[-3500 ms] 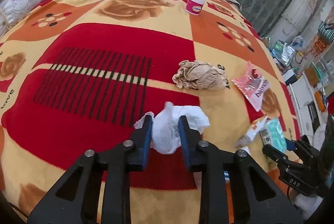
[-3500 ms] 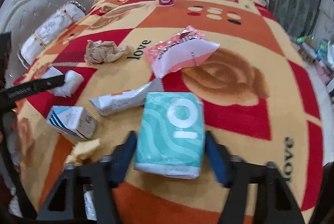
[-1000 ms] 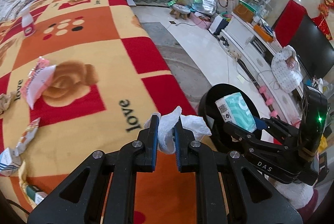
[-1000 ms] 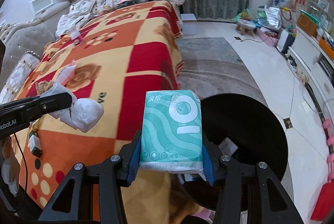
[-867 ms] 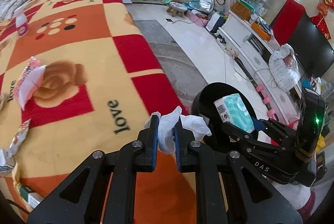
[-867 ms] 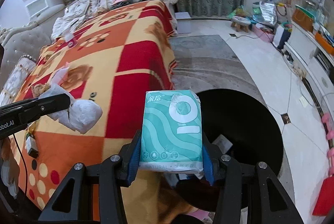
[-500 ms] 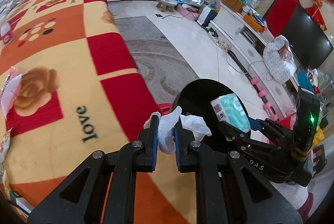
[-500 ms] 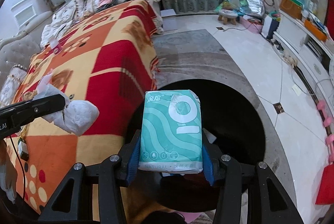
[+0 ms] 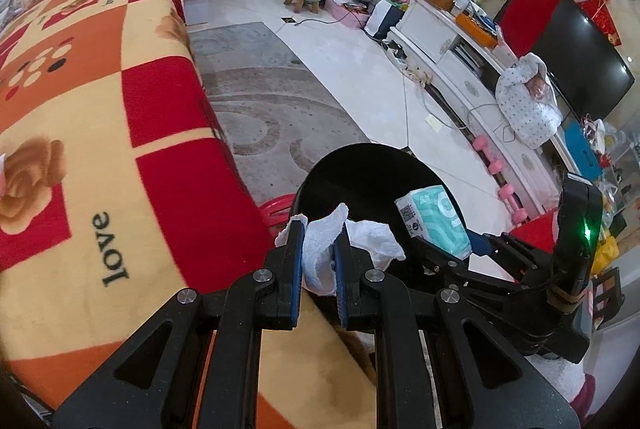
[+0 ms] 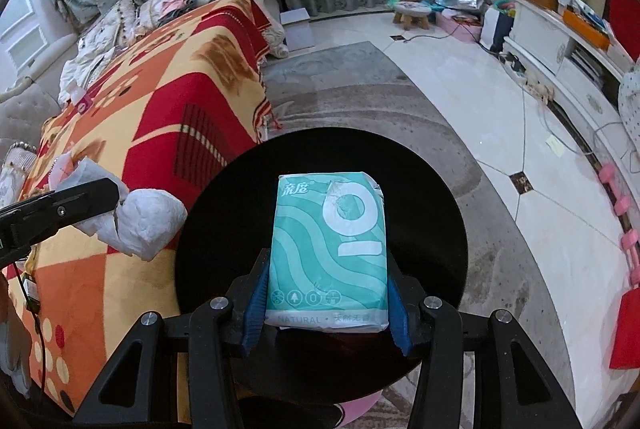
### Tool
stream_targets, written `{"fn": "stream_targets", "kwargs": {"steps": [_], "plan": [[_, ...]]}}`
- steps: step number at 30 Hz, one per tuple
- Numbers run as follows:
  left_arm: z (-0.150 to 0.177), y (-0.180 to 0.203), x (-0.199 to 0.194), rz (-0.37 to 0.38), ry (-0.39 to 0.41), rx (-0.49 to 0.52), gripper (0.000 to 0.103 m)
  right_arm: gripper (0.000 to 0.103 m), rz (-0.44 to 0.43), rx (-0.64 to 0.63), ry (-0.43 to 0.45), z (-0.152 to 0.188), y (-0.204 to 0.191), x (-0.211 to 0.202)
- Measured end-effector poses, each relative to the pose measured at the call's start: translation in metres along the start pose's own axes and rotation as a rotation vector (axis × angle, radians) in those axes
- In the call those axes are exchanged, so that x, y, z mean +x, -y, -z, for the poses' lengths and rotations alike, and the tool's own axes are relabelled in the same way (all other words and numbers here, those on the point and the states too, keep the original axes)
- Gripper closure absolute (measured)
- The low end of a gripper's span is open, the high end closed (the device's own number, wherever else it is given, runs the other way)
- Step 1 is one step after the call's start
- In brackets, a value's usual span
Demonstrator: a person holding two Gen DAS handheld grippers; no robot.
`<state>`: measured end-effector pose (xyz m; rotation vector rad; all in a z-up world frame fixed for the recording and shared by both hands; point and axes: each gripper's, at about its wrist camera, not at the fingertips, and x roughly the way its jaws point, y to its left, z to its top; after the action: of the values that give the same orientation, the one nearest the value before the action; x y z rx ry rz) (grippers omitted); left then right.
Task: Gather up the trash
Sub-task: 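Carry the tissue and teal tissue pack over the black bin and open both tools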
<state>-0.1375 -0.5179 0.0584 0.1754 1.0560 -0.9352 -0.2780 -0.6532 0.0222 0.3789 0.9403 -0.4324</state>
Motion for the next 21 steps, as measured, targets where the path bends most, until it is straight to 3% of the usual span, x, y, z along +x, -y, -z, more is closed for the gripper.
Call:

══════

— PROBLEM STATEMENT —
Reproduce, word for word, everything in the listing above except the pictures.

— RESULT OF THE EXERCISE —
[-3500 ms] 
[-3500 ms] 
[-1000 ms] 
[-1000 ms] 
[-867 ms] 
[-867 ms] 
[-500 ms] 
[-500 ms] 
[+0 ms] 
[+0 ms] 
### Tool
stream_targets, written `{"fn": "stream_targets", "kwargs": {"steps": [_], "plan": [[_, ...]]}}`
- steps: step number at 30 Hz, one per tuple
- Numbers run as follows:
  left_arm: z (-0.150 to 0.177), y (-0.180 to 0.203), x (-0.199 to 0.194), rz (-0.37 to 0.38), ry (-0.39 to 0.41), rx (-0.49 to 0.52), gripper (0.000 to 0.103 m)
  right_arm: gripper (0.000 to 0.103 m), rz (-0.44 to 0.43), rx (-0.64 to 0.63), ry (-0.43 to 0.45), z (-0.152 to 0.188), y (-0.204 to 0.191), x (-0.211 to 0.202)
- Measured end-effector poses, each relative to the pose measured at the call's start: translation in metres along the start pose's own axes and rotation as a rotation vector (axis × angle, radians) in those axes
- In the call those axes are exchanged, so that x, y, z mean +x, -y, -z, for the poses' lengths and rotations alike, and the tool's own axes are relabelled in the same way (all other words and numbers here, those on the point and the states too, keep the original axes)
- Gripper closure absolute (measured)
- The low end of a gripper's span is open, the high end closed (the device's own number, wherever else it is given, runs the other way)
- Step 1 is one step after the call's start
- In brackets, a value's usual span
Demonstrator: a person holding two Gen DAS handheld grippers; no robot.
`<state>`: measured end-effector pose (xyz m; rotation vector rad; all in a z-up world frame fixed for the recording and shared by both hands; point and axes: each gripper's, at about its wrist camera, not at the fingertips, and x roughly the way its jaws point, y to its left, z to its top; after the action: of the values that give the same orientation, the one nearest the value before the action; x y z rx ry rz) (grippers omitted); left then right.
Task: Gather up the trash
Sub-task: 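Carry the tissue and teal tissue pack over the black bin and open both tools
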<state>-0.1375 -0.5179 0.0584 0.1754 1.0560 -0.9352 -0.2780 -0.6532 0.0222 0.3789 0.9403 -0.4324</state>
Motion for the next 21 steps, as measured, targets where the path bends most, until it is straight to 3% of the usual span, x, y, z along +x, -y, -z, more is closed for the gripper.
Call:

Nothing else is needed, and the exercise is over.